◆ THE TASK: Your output should consist of the data, copied exactly.

◆ COLLECTED MATERIAL:

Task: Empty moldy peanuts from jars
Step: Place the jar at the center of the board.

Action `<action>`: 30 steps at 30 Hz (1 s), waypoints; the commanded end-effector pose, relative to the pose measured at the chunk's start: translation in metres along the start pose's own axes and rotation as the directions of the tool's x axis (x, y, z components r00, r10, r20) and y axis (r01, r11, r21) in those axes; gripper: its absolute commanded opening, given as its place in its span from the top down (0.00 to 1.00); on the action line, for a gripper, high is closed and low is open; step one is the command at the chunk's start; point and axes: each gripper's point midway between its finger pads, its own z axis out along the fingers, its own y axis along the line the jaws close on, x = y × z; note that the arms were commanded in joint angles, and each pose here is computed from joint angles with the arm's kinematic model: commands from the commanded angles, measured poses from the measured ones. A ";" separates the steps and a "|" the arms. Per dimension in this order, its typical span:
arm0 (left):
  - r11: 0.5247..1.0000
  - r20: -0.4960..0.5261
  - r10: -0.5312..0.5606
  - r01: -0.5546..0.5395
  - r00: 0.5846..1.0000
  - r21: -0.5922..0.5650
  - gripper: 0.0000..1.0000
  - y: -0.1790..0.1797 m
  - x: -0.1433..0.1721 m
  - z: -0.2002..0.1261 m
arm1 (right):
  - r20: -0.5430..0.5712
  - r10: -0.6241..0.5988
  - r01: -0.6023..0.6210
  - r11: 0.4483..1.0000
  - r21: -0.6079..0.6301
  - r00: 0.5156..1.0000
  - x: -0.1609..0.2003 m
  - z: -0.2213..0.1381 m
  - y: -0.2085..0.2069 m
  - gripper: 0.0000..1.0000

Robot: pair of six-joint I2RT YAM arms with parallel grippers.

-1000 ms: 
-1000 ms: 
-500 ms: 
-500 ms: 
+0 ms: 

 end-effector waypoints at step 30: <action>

◆ WORKED SOLUTION:
Task: Empty moldy peanuts from jars
Step: Place the jar at the center of the board.

Action `<action>`: 30 steps at 30 Hz (1 s), waypoints; the commanded end-effector pose, relative to the pose measured at the chunk's start: translation in metres along the start pose's own axes and rotation as the directions of the tool's x axis (x, y, z components r00, r10, r20) and y axis (r01, r11, r21) in those axes; gripper: its absolute commanded opening, given as its place in its span from the top down (0.00 to 1.00); on the action line, for a gripper, high is closed and low is open; step one is the command at the chunk's start; point and axes: each gripper's point midway between its finger pads, its own z axis out along the fingers, its own y axis along the line the jaws close on, x = y × z; note that the arms were commanded in joint angles, and each pose here is computed from joint angles with the arm's kinematic model: commands from the commanded angles, measured poses from the measured ones. A ";" separates the steps and a "|" the arms. Per dimension in this order, its typical span:
arm0 (left):
  - r11: 0.5247..1.0000
  - r20: -0.4960..0.5261
  - r10: -0.5312..0.5606
  - r01: -0.5546..0.5395
  - r00: 0.5846..1.0000
  - r21: -0.5922..0.5650
  - gripper: 0.0000..1.0000
  - y: -0.1790..0.1797 m
  - x: -0.1433..0.1721 m
  - z: -0.2002..0.1261 m
arm1 (right):
  - r20: -0.5430..0.5712
  - r10: -0.6241..0.5988
  - r01: -0.6023..0.6210
  - r11: 0.4483..1.0000
  - r21: -0.6079..0.6301
  - r00: 0.5156..1.0000
  - x: -0.1609..0.2003 m
  - z: -0.2213..0.1381 m
  - y: -0.2085..0.2069 m
  - gripper: 0.0000..1.0000

Robot: pair of six-joint I2RT YAM arms with parallel grippers.

-1000 ms: 
-1000 ms: 
-500 ms: 
-500 ms: 
+0 ms: 

 end-effector waypoints at step 30: <action>

The answer has been written out completely.